Thirty-five years ago we were starry eyed, and believing ourselves deeply in love – more in love than any other couple who had ever married and therefore unlikely to ever have the problems others did – we believed ourselves amply prepared for marriage. When we said “forever” we didn't think in terms of years or growing old. It was more of a romantic notion and we had no idea what it meant. Not at the time.

It's interesting the way doing life alongside another person – someone who has quirks and beliefs and traditions different to your own – changes and challenges your thinking and causese the rose-coloured lens to fall away.

We haven't survived thirty-five years as a married couple because we just somehow managed to find the perfect match (our “soulmate” which seems to be the popular term at the moment and which I cringe everytime I hear a new couple say as part of their vows – as if it is ever possible that another person can fully complete us – only God can do that). No, it's only by God's grace and goodness that we have made it this far.

And because of the vows we made.

Without those vows I think I would have walked years ago. Living with another person whose needs and wants have to be taken into consideration, whose family background is not so similar after all when the rose-coloured lens are removed; struggling with the worry and stress of insufficient income in our early years alongside constantly rising mortgage rates; trying to establish traditions when there have been vastly different ways of celebrating significant events in each family of origin and each person believes theirs to be the right way; discovering that in the day to day of living and survivng that sometimes that lovin' feeling' isn't always present; juggling parenting, and working, and parenting styles, and study, and children's needs; the reality of all day morning sickness, and PMT, and health concerns, and trips to the emergency department.

Those vows are far more than just a piece of paper – they represent a level of commitment that cannot be achieved or which would not exist without them. Those vows are a sacred convenant – binding and permanent – even if at times I have been tempted to look for loopholes.

But at these times God has reminded me that it was a convenant entered into by His power and might. His Spirit gently prods and exposes and convicts and shows me where I need to change. Not DH but me. And it is His Spirit that gives me the strength to do what is right whether it's showing love when I'd rather fight tooth and nail, or forgiving or seeking forgiveness when I've been wronged or have wronged (and especially the former when I believe I have every right to hang onto a grudge), or showing patience when I'm frustrated, or whatever else is required.

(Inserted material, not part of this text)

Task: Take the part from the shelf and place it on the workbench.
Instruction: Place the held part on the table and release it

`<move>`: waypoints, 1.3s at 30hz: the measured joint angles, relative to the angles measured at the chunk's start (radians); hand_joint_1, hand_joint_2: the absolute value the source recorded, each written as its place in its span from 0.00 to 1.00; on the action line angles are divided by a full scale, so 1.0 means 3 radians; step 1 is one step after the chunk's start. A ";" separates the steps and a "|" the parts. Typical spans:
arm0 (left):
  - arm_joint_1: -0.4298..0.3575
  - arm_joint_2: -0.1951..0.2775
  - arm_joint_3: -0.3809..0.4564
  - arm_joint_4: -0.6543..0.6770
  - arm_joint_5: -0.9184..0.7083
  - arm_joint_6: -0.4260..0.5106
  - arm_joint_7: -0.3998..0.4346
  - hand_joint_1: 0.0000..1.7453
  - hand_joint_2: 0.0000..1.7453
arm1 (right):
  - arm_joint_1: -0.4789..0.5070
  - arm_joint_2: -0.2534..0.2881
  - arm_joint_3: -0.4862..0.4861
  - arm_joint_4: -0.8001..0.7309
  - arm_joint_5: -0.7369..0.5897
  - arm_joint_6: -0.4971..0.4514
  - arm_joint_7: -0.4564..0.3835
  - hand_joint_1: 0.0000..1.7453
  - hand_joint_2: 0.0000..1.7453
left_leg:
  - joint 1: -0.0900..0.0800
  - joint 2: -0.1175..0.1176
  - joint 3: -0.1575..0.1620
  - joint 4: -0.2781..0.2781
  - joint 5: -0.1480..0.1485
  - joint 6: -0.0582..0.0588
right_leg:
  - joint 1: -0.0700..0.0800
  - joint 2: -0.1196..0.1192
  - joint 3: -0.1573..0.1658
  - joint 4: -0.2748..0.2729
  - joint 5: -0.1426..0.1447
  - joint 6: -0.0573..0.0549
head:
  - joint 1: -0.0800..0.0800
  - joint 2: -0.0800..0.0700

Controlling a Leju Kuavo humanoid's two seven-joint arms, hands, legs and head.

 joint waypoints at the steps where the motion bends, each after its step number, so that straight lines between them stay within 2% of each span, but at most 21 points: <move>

No, we haven't survived thirty-five years because I am perfect. Or even DH. But because God is. Because, as the Bible says, a strand of three cords is not easily broken. So even though this is one of the years I want to celebrate (and I've been working on a gift for the occasion for over a year and which isn't finished and which everyone but DH seems to like!), in the years when I don't feel like it I can remember God's goodness and that He has brought us this far and celebrate the three-stranded-cord that is not easily broken.